Fungal infections are increasingly difficult to treat due to AMR. The emergence and spread of multi-drug resistant Candidozyma auris(formerlyCandida auris), an invasive fungal infection, is of particular concern. Drug-resistant Aspergillus is becoming harder to treat as many strains show resistance to azole antifungals, drugs widely used in both medicine and agriculture.
Drug resistance in viruses
Over the past decade, the use of antiretroviral therapy (ART) has saved the lives of tens of millions of people living with HIV. However, increased use of HIV medicines has been accompanied by the emergence of HIV drug resistance. HIV drug resistance can lead to increased HIV infections and deaths.
Beyond HIV, antiviral resistance in influenza viruses is a major public health concern and is closely monitored by WHO through global surveillance networks. WHO also recognizes emerging resistance challenges affecting hepatitis B and C treatment programmes.

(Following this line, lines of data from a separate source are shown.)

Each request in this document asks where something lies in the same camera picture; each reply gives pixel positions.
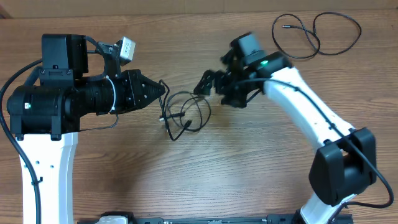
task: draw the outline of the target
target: wooden table
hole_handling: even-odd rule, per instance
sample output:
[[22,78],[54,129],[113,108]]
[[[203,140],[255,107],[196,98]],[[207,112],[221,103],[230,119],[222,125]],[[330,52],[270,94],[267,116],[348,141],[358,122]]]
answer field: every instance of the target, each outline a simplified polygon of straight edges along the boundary
[[[319,12],[298,12],[312,26]],[[315,92],[342,118],[377,137],[377,166],[398,189],[398,11],[345,11],[362,25],[353,49],[338,56],[318,55],[294,61]],[[0,83],[41,58],[43,33],[72,33],[114,43],[127,36],[137,42],[133,63],[153,80],[164,79],[172,92],[192,90],[203,72],[221,69],[219,57],[230,40],[253,30],[263,47],[276,51],[272,21],[281,12],[173,16],[114,16],[64,19],[0,20]],[[290,53],[311,51],[302,31],[275,31]],[[342,50],[357,35],[355,26],[335,16],[319,18],[322,50]],[[102,72],[100,56],[90,55],[90,74]],[[6,99],[27,74],[6,92]],[[294,213],[309,199],[308,172],[313,151],[289,117],[266,97],[243,110],[220,105],[199,133],[172,142],[159,123],[160,107],[121,115],[114,129],[81,133],[73,170],[75,219],[95,218],[110,210],[137,217],[197,218]],[[112,116],[89,115],[82,126],[112,123]],[[0,134],[0,222],[22,223],[19,158]],[[356,198],[384,203],[381,182]],[[350,207],[356,223],[396,223],[398,205],[384,210]]]

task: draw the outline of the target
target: tabletop
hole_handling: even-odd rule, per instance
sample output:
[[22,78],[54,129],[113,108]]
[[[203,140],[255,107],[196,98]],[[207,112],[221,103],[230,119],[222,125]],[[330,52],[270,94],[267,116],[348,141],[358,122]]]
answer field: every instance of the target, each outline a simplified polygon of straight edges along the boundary
[[[342,11],[363,28],[358,43],[337,56],[293,60],[308,85],[337,114],[356,128],[368,127],[377,139],[377,167],[398,189],[398,10]],[[208,69],[223,69],[220,57],[229,42],[253,31],[269,52],[277,49],[271,25],[283,12],[162,16],[108,16],[61,19],[0,20],[0,83],[41,58],[44,33],[84,34],[115,43],[134,40],[134,60],[122,68],[140,69],[152,80],[163,79],[175,93],[192,91]],[[320,12],[295,12],[307,27]],[[295,24],[282,18],[275,37],[291,54],[312,52]],[[336,16],[317,21],[325,52],[337,52],[358,34],[355,25]],[[89,56],[89,75],[99,74],[103,61]],[[18,78],[6,92],[21,85]],[[289,117],[266,96],[245,109],[220,105],[212,95],[212,115],[198,133],[184,133],[173,142],[159,122],[157,101],[120,116],[113,129],[79,134],[73,167],[75,220],[96,218],[112,210],[137,217],[258,217],[294,213],[312,194],[308,173],[313,150]],[[81,126],[94,128],[114,121],[111,115],[87,115]],[[22,223],[21,165],[15,149],[0,134],[0,223]],[[356,200],[384,203],[388,196],[378,180]],[[395,223],[398,205],[378,210],[352,206],[356,223]]]

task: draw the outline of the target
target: wooden surface
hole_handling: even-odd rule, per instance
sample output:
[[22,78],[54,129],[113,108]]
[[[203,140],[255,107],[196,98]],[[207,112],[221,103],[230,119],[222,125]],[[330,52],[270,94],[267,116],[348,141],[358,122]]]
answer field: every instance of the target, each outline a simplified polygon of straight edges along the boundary
[[[319,12],[298,12],[307,27]],[[294,62],[315,92],[357,128],[377,138],[377,166],[398,189],[398,11],[345,11],[362,25],[363,35],[345,54]],[[133,63],[172,91],[192,90],[203,72],[219,69],[230,40],[253,30],[263,47],[276,50],[272,21],[281,12],[174,16],[114,16],[0,21],[0,84],[41,57],[43,33],[75,33],[113,43],[122,36],[137,42]],[[311,52],[299,30],[275,31],[290,53]],[[336,52],[356,37],[355,26],[339,17],[317,23],[322,50]],[[102,72],[90,56],[90,74]],[[6,99],[27,74],[6,92]],[[289,117],[266,97],[243,110],[219,104],[199,133],[172,142],[161,123],[160,107],[120,116],[114,129],[81,133],[73,168],[75,219],[110,210],[137,217],[195,218],[294,213],[309,199],[308,172],[313,151]],[[82,126],[103,126],[112,116],[87,116]],[[22,180],[17,153],[0,134],[0,223],[22,223]],[[384,203],[380,181],[356,198]],[[350,207],[356,223],[396,223],[398,205],[384,210]]]
[[398,0],[0,0],[12,18],[395,9]]

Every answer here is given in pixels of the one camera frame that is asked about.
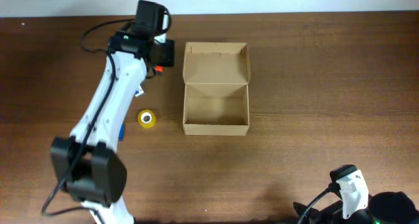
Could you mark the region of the yellow tape roll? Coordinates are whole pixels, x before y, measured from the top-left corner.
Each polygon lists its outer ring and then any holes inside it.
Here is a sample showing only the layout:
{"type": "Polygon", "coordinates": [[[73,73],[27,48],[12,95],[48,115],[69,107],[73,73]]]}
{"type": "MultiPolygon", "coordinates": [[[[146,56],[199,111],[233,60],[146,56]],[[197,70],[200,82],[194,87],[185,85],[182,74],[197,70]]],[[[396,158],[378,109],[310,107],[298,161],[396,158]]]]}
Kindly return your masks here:
{"type": "Polygon", "coordinates": [[[149,129],[156,124],[156,116],[150,109],[144,109],[138,114],[137,121],[142,128],[149,129]]]}

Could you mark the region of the brown cardboard box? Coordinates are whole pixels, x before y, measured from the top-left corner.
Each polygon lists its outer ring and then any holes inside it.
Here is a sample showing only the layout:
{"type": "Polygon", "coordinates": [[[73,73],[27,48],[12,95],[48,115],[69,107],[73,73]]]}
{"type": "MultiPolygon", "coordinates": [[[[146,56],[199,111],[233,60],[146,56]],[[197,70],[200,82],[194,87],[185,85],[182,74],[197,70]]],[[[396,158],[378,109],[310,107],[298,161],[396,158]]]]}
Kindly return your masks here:
{"type": "Polygon", "coordinates": [[[246,135],[250,79],[247,43],[188,42],[183,61],[184,133],[246,135]]]}

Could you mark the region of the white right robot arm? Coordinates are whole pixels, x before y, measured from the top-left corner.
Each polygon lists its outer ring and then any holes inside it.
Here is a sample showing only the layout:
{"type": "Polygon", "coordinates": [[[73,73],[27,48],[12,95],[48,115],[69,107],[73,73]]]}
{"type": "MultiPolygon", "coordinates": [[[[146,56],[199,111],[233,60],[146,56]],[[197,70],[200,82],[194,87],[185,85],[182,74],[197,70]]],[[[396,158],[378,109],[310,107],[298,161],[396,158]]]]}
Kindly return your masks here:
{"type": "Polygon", "coordinates": [[[418,208],[403,191],[370,195],[361,170],[353,164],[331,170],[329,175],[330,184],[309,204],[293,204],[298,224],[418,224],[418,208]],[[339,200],[322,210],[315,209],[314,205],[329,193],[339,200]]]}

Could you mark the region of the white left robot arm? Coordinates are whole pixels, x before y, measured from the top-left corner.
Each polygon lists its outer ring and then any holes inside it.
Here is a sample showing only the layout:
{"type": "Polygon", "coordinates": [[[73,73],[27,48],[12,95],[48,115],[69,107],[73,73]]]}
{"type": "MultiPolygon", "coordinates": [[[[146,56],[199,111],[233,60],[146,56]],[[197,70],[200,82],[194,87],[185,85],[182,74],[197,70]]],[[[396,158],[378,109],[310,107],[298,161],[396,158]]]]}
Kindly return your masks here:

Drug resistance in parasites
The emergence of drug-resistant parasites is a major threat to malaria control. Artemisinin-based combination therapies (ACTs) are the recommended first-line treatment for uncomplicated Plasmodium falciparum malaria. Emergence of partial artemisinin resistance makes selecting the right treatment more challenging and requires close monitoring.
The emergence of drug resistance against medicines for neglected tropical diseases (NTDs), such as human African trypanosomiasis and leishmaniasis, is a significant threat to NTD programmes. Resistance has been reported in several key medicines, such as melarsoprol, pentavalent antimonials and miltefosine.
WHO response
WHO leads global efforts to prevent and control AMR in humans, as part of the Global action plan on antimicrobial resistance(GAP-AMR) 2026–2036. The GAP-AMR aims to preserve the ability to treat human, animal and plant infections by expanding equitable access to and appropriate use of effective antimicrobials and reducing infections through a One Health approach.
WHO worksclosely with the Food and Agriculture Organization (FAO) of the United Nations, the United Nations Environment Programme (UNEP) and the World Organisation for Animal Health (WOAH), together called the Quadripartite, in a coordinated One Health approach to achieve the goals and objectives of the GAP-AMR.
GAP-AMR is operationalized through national action plans (NAPs), and a separate operational guidance and a monitoring and evaluation framework. The progress of NAPs is monitored through theTracking AMR Country Self- Assessment Surveys (TrACSS)undertaken annually.
To achieve the GAP-AMR’s goal, there are six interconnected strategic objectives:
- strengthen awareness and promote appropriate social and behavioural change to reduce antimicrobial resistance risks across all sectors;
- strengthen surveillance systems and laboratory networks to inform effective, evidence-driven antimicrobial resistance policies and actions;
- intensify infection prevention across all sectors to reduce the burden of infectious diseases and the need for antimicrobials;
- ensure equitable access, appropriate use and safe disposal of antimicrobials, diagnostics and other health products across sectors;
- accelerate antimicrobial resistance research and innovation across all sectors; and
- strengthen multisectoral governance, sustainable financing and accountability for a coordinated antimicrobial resistance response across all sectors and at all levels.
The GAP-AMR is complemented by the WHO strategic and operational priorities to address drug-resistant bacterial infections in the human health sector, 2025–2035, to strengthen the sector-specific response to AMR.
1. GBD 2021 Antimicrobial Resistance Collaborators. Global burden of bacterial antimicrobial resistance 1990-2021: a systematic analysis with forecasts to 2050. Lancet. 2024 Sep 28;404(10459):1199-1226.